Keep to one stretch of the data below, the lines from the one with "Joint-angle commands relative" up to and including the one with "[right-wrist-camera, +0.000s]", and return that stretch exactly.

▸ SUPPLIED DATA
╔══

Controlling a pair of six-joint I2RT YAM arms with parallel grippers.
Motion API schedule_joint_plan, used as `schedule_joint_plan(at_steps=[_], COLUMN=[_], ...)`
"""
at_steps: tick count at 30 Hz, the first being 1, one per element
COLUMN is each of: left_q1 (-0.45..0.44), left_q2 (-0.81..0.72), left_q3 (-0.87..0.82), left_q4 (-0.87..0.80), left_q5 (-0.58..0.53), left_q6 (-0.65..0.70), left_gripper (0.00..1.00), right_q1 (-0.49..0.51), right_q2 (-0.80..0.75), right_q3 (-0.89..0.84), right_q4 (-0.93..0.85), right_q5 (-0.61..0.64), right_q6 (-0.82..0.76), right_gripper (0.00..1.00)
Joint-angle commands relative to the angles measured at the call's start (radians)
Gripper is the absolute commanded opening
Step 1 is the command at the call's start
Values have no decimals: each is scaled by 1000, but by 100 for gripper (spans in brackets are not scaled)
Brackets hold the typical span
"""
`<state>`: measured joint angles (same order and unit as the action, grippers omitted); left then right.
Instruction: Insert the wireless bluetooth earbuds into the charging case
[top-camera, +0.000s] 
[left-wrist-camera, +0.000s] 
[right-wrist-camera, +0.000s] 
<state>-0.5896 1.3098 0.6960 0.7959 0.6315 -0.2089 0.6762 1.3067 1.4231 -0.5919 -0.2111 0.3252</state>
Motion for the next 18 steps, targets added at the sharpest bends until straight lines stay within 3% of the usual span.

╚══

▸ EXERCISE OUTPUT
Joint-angle commands relative to the angles measured at the call's start (radians)
Gripper is the absolute commanded opening
Step 1 is the command at the call's start
Values have no decimals: each is scaled by 1000, but by 100 for gripper (spans in brackets are not scaled)
Brackets hold the typical span
"""
`<state>`: measured joint angles (same order and unit as the action, grippers omitted); left then right.
Instruction: Insert the wireless bluetooth earbuds into the charging case
[top-camera, +0.000s] 
[left-wrist-camera, +0.000s] 
[right-wrist-camera, +0.000s] 

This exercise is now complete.